Hi, I’m trying to solve the Poisson equation on a 3D surface (here testing just a unit cube). Following this presentation for the moebius strip I think the code below should work. But I either get errors like “Warning: Found no facets matching domain for boundary condition.” or “ArityMismatch: Adding expressions with non-matching form arguments (‘v_0’,) vs (‘v_0’, ‘v_1’)”. The minimal non-working example is below:

mesh = BoundaryMesh(UnitCubeMesh(1, 1, 1), 'exterior')
# mesh = Mesh('unit_cube_shell.xml')

V = FunctionSpace(mesh, 'Lagrange', 1)
u = TrialFunction(V)
v = TestFunction(V)

a = inner(grad(u), grad(v))*dx
f = Constant(1)
L = f*v*dx

u = Function(V)
# bc = DirichletBC(V, Constant(0), "on_boundary")
bc = DirichletBC(V, Constant(0), \
   lambda x, on_boundary: on_boundary and near(x[2], 0))
solve(a == L, u, bc)
# solve(a - L == 0, u, bc)

Maybe Fenics has changed since that presentation from '13? Is there a way to do this?

Hi @patrick-kwok,

Your domain is a closed surface, and therefore all of the mesh facets are interior facets.

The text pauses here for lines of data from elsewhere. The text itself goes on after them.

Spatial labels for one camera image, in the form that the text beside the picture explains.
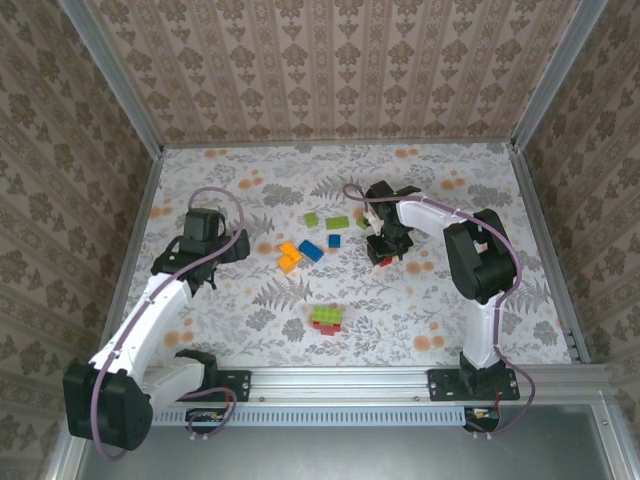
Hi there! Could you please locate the aluminium frame bar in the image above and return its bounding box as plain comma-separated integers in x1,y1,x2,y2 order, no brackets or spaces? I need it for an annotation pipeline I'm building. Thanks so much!
589,394,640,480
43,434,81,480

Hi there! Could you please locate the wide aluminium extrusion rail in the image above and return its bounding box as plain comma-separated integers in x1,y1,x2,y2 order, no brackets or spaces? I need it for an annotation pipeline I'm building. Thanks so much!
74,363,619,404

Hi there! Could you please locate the large blue lego brick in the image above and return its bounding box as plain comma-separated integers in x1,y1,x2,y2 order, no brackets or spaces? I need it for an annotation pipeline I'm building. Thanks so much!
298,239,324,263

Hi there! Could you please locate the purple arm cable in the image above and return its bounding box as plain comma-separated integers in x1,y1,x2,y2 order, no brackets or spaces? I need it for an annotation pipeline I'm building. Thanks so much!
91,185,246,461
342,182,537,444

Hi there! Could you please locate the grey metal panel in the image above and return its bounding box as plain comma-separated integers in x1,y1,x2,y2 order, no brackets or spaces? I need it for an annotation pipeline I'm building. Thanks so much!
74,403,619,480

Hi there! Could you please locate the aluminium corner post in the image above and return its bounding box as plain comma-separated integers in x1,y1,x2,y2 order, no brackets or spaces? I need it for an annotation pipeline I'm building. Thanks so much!
509,0,610,151
56,0,166,157

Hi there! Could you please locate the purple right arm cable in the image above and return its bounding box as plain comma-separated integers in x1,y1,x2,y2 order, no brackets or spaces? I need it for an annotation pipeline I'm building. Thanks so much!
342,182,537,444

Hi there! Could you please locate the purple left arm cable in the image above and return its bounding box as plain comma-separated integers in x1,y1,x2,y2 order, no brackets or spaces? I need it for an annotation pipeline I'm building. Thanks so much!
91,185,246,461

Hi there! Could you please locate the wide green lego brick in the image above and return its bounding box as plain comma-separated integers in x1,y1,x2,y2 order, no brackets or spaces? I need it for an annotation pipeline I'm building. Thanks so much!
310,304,346,326

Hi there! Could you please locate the white slotted cable duct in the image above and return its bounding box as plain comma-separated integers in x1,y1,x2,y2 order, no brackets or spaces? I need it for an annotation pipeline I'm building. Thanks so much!
152,405,467,427

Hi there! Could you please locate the thin aluminium table edge rail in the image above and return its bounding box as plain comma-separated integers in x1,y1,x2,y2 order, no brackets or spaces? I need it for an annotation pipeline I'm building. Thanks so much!
160,140,514,150

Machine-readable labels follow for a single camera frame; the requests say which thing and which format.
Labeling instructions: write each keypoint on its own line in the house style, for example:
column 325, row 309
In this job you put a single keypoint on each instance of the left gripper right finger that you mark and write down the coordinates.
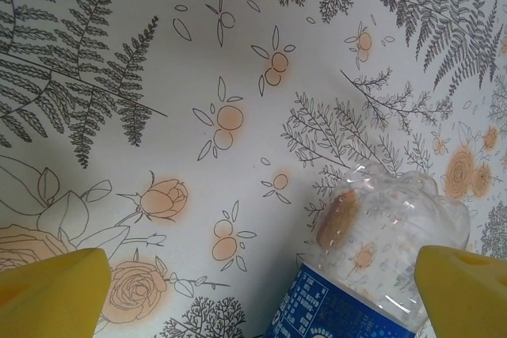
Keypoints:
column 463, row 298

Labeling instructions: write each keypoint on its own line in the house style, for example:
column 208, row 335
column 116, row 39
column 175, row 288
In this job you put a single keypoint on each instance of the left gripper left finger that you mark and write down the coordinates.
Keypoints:
column 47, row 298

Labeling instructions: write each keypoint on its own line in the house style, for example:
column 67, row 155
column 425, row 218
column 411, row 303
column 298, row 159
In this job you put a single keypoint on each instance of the floral patterned table cover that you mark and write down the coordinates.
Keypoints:
column 198, row 57

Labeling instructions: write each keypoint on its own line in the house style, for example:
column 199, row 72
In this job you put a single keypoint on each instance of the blue Pepsi plastic bottle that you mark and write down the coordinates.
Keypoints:
column 317, row 302

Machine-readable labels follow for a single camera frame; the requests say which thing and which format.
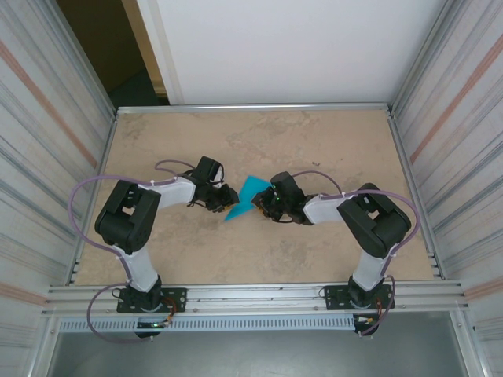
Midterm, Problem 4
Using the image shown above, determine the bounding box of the aluminium table edge rail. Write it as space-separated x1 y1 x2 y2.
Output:
115 102 395 116

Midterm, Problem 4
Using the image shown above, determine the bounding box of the grey slotted cable duct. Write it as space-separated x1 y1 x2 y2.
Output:
57 316 357 333

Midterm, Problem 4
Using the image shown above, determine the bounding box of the beige door jamb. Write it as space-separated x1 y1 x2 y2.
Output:
119 0 168 95

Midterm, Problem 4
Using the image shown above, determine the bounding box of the blue paper sheet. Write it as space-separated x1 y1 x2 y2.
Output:
223 174 273 223

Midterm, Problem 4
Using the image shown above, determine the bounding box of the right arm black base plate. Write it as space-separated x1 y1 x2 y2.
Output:
324 283 396 311

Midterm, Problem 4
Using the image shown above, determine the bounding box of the aluminium side frame rail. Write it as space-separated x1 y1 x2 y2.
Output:
69 112 119 286
387 105 445 280

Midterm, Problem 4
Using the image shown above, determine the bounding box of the long aluminium mounting rail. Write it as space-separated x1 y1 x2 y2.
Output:
41 279 471 317

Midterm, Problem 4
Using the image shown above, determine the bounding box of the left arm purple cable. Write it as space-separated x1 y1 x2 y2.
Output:
68 159 197 345

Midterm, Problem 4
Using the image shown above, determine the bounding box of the small circuit board with wires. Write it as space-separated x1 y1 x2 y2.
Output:
353 313 381 327
135 318 176 330

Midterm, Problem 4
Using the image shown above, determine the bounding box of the corrugated translucent enclosure panel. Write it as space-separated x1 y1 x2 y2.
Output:
0 0 119 377
392 0 503 377

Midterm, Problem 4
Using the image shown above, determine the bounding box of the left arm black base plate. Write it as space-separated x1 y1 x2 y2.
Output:
116 287 188 314

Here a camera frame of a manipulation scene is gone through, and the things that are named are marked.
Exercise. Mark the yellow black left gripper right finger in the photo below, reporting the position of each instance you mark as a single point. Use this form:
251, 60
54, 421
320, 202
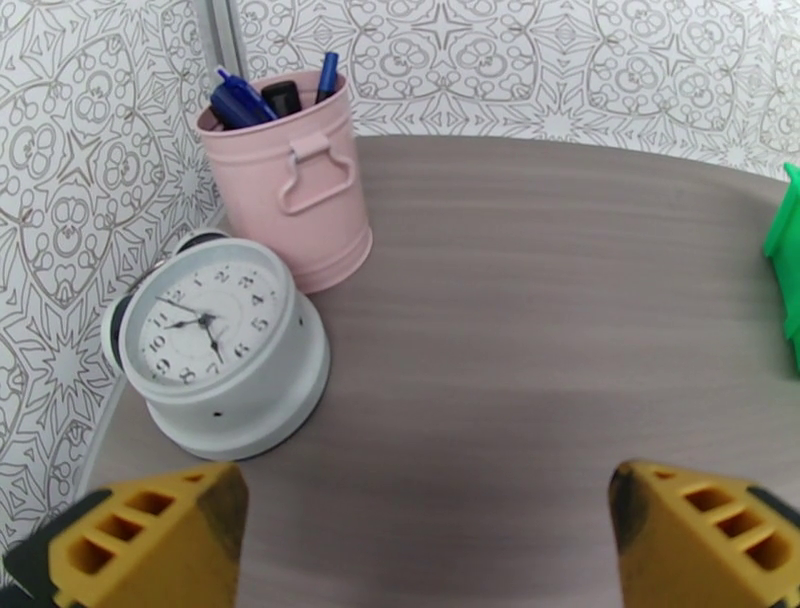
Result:
700, 550

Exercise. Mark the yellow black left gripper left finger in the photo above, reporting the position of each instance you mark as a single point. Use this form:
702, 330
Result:
156, 550

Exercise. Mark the white alarm clock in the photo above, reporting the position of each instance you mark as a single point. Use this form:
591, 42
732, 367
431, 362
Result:
212, 325

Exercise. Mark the green plastic bin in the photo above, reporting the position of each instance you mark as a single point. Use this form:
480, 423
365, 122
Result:
789, 250

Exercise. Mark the pink metal cup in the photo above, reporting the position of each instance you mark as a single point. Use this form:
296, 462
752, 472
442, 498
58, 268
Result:
300, 219

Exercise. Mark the thick blue pen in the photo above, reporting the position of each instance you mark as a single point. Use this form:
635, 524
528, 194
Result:
240, 103

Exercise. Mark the black marker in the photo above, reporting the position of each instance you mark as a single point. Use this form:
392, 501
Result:
281, 97

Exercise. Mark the thin blue pen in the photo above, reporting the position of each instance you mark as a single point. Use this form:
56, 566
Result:
327, 75

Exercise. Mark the grey metal corner post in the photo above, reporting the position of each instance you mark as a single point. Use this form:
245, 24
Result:
222, 31

Thus on_boundary is False for every facet in your mesh. This is why your DirichletBC finds no matching facets.

Modifying your boundary condition as follows takes care of the warning

bc = DirichletBC(V, Constant(0), lambda x, on_boundary: near(x[2], 0))
1 Like

Yes, of course, thank you now its so obvious.